We also need leaders in the intellectual field who can provide Muslims with proper direction and take up the various economic, social, political and gender-related issues and problems. Unfortunately, in this the Muslim media, which is largely in Urdu, has largely failed. In any case, the number of Muslim readers of Urdu newspapers is rapidly declining as they prefer to read English papers or papers in vernacular languages instead which do a better job. Urdu papers generally suffer from a lack of professionalism. They give only a very limited coverage of local issues while they constantly highlight issues in far-off Muslim lands such as Palestine and Afghanistan. Naturally, this has little appeal for Muslims who want to know about what is happening in the places where they live.
Q: Conservative maulvis—as evidenced, for instance, by the spate of fatwas from various ‘leading’ madrasas—keep speaking out against Muslim women studying and working outside their homes, particularly in spaces that are mixed in terms of gender. How, as a Muslim woman who has been so prominent in public life, do you see this?
A: I am not an Arabic scholar, but I am a practicing Muslim, and, from my own reading of the Quran, I do know for a fact that Islam does not prohibit education or employment for Muslim women. Nor does it debar them from social involvement and activism. I am of the firm view that for Muslim women to feel confident and self-dependent they must go in for modern education and must also be able to earn a living even after marriage—otherwise, they will always feel insecure. I know of numerous Muslim women—many of whose cases I have handled as a lawyer—who have been thrown out on the streets by their husbands after being arbitrarily divorced by them and who, because they are not well-educated, are living lives of sheer hell. Can anyone say this is at all in accordance with Islam? Obviously not.
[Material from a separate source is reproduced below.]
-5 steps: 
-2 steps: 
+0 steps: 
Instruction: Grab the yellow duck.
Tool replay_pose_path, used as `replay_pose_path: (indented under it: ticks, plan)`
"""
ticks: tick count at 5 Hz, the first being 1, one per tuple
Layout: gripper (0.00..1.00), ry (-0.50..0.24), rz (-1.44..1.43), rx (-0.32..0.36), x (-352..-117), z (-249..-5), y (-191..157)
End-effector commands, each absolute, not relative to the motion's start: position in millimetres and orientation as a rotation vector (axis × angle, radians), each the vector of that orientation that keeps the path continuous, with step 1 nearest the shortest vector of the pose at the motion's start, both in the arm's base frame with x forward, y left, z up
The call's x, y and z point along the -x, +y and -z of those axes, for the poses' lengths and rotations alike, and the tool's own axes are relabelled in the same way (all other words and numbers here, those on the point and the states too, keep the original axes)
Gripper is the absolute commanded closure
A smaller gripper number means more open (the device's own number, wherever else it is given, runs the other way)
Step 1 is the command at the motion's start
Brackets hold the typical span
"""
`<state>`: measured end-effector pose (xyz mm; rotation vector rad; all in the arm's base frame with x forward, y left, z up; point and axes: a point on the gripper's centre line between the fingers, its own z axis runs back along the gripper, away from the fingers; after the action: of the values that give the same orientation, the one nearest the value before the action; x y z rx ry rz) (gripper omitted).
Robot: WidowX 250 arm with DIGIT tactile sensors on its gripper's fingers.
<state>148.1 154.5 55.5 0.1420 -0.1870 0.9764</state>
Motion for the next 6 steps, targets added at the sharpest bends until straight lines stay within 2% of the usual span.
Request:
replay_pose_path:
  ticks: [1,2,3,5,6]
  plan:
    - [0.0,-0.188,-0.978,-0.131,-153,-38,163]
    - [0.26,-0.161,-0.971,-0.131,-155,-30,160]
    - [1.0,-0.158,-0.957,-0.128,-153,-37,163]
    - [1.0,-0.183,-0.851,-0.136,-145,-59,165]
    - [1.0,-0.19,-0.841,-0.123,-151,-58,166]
The fact remains that no number of fatwas against Muslim women studying, working or participating in politics is going to drive them out from the public sphere, from jobs, from institutions of higher learning, because these women are already there—and in ever increasing numbers. In fact, nowadays, Muslim girls’ enrolment in institutions of higher education is higher than that of Muslim boys in large parts of India, because Muslim boys often drop out as soon as they enter their teens and take up jobs as auto-rickshaw drivers and automobile mechanics in order to supplement their families’ incomes. Interestingly, the burkha has played a facilitating, rather than restraining, role for some Muslim girls who don it because their parents feel that they are thereby protected and safe thereby and so allow them to attend college. These girls then go on to take up jobs as teachers or social workers and, besides being more educated than the men whom they marry, they might even earn more than their spouses. This is one factor for the increasing rates of divorce today since many men cannot tolerate a wife who is economically independent and who is more educated than them. Nor can educated women put up with the consistent oppression of their husbands.
The fatwas targeting Muslim women’s empowerment are not taken seriously by educated, working women. In my view, they reflect a deep-rooted patriarchy that has nothing to do with the spirit of the Quran, if it is understood properly. They reflect a mentality, so deeply-ingrained among the conservative maulvis, but which I strongly disagree with, that the more restricted a woman is within the four walls of her home the more pious she is. They also reflect a completely unacceptable assumption that women are the root cause of evil and strife—but this has no sanction at all in the Quran.